O segundo momento foi minha chance de conhecer o que Marielle representava para quem trabalhou diretamente com ela. Em algumas reuniões da sociedade civil, ouvi uma assistente do gabinete — não “de Marielle”, mas do “mandato de Marielle”, como tão corretamente colocavam — falar apaixonadamente do que significava aquele emprego: “Num país em que apenas 3% das mulheres transgêneros conseguem emprego formal, eu estou empregada”. E mais, em outros momentos e outras reuniões, foi essa a mesma voz que se destacou por conclamar que víssemos a realidade daquelas que sofrem violência diariamente e que estão invisíveis às estatísticas e à política pública e foi ela uma das que nos instou a pensar nas categorias dessas opressões sem esquecer que as categorias não devem ser usadas para estigmatizar, mas para conhecer. Uma pessoa incrivelmente preparada, de articulação poderosa, apaixonada pela política, sofrida e ainda interessada nas mediações, essa pessoa poderia nunca ter encontrado um lugar qualificado de voz e representação se não fosse Marielle.
Quem não sentiu a dor da perda de Marielle pode ter perdido a chance de acreditar em algo, de acreditar numa luta por uma sociedade mais justa, uma política mais honesta e engajada com as causas sociais. Em meio à nojeira em que se encontram nossas casas de poder, é de chorar também por quem não pode conhecer outra possibilidade. Há ainda, claro, quem não quis conhecer. Nesse caso, é de chorar por quem não sabe mais que odiar ou quem ama a ignorância. A política que pregam pode um dia consumir suas vidas. Nenhuma sociedade pode viver de alimentar ódios exclusivos contra essa ou aquela categoria sem difundir ódio por toda parte. E esse ódio um dia volta.

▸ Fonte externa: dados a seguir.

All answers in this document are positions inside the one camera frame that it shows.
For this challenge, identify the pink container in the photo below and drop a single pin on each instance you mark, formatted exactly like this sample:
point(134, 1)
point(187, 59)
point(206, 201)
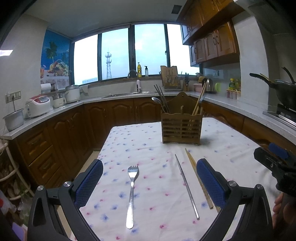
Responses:
point(198, 87)

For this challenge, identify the wall power outlet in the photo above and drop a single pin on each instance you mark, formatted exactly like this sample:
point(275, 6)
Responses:
point(11, 96)

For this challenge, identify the kitchen sink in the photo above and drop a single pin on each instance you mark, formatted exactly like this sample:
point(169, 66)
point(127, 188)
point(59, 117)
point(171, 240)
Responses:
point(132, 93)

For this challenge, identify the floral white tablecloth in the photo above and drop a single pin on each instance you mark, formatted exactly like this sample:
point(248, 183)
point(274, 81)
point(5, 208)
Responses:
point(162, 208)

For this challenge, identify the yellow oil bottle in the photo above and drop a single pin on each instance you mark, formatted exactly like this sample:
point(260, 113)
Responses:
point(139, 70)

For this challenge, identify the steel chopstick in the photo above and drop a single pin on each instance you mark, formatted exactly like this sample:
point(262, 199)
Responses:
point(162, 99)
point(188, 189)

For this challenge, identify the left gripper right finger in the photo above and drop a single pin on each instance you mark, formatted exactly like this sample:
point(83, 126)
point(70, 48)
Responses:
point(255, 222)

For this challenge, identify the steel spoon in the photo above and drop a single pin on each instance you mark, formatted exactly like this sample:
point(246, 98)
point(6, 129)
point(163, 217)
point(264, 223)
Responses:
point(158, 101)

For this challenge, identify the wooden cabinets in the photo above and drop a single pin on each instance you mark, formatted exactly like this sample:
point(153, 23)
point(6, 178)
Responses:
point(208, 30)
point(55, 150)

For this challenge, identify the white red rice cooker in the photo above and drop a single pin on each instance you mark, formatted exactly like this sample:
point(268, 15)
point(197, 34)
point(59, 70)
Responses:
point(38, 105)

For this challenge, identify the countertop dish rack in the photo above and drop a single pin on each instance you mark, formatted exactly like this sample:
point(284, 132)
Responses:
point(170, 78)

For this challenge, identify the clear soap dispenser bottle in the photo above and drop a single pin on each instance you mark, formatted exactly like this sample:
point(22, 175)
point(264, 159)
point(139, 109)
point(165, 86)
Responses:
point(146, 71)

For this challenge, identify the black knife block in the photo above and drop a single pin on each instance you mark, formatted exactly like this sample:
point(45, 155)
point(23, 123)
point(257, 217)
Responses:
point(186, 83)

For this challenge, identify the person's right hand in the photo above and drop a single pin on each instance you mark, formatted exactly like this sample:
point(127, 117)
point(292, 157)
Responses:
point(285, 210)

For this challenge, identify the paper towel roll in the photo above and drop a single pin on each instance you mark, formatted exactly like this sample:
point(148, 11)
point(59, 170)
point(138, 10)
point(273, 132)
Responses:
point(45, 88)

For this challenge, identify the upper wooden cabinets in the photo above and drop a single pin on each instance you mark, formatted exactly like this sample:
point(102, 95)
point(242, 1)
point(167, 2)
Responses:
point(208, 30)

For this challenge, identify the fruit beach wall poster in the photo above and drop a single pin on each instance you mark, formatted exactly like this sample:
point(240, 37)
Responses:
point(55, 60)

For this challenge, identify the steel inner pot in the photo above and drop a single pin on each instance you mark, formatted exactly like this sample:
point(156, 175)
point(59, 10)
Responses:
point(14, 120)

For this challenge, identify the spice jar rack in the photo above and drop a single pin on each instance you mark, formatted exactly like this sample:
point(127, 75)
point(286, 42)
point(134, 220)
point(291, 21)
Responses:
point(233, 94)

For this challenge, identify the black wok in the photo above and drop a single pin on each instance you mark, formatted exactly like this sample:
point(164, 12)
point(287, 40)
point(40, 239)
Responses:
point(285, 91)

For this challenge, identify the green yellow bottle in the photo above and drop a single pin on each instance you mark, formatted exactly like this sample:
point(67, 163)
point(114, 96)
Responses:
point(234, 84)

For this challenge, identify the green cup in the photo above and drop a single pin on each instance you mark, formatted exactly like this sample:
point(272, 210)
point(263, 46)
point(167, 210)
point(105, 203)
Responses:
point(218, 87)

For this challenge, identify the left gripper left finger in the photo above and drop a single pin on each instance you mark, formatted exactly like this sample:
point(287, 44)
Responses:
point(44, 221)

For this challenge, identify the wooden chopstick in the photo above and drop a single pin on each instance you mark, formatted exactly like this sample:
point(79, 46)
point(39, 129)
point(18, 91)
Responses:
point(194, 165)
point(198, 99)

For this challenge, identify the lower wooden cabinets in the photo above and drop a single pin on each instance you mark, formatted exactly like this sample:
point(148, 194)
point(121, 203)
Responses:
point(55, 150)

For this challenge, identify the small white appliance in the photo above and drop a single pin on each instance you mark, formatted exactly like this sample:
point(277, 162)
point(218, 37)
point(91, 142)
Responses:
point(58, 100)

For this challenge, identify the wooden utensil holder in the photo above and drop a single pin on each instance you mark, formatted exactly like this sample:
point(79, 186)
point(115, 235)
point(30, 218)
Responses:
point(183, 124)

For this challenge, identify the steel electric kettle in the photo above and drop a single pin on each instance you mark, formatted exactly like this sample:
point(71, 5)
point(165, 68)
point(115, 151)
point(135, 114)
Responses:
point(210, 87)

Quem não entendeu a dor com a morte de Marielle, porque comparou com outras perdas que não tiveram a mesma resposta, não percebeu que Marielle representava todas essas perdas. Denunciou abuso policial e a morte de policiais; lutou por pobres favelados e ganhou os votos de milhares da classe média que certamente também perderam pessoas queridas nessa cidade. Marielle foi tão enlutada porque morreram muitos com ela. E sangrou uma forma de ver o mundo e a política que justamente desprezava polarizações, análises rasteiras, estigmas e ódio. Foram muitas dores. É de chorar por quem não tinha nada a perder dentre elas.
*Isabel Rocha de Siqueira é professora do Instituto de Relações Internacionais da PUC-Rio.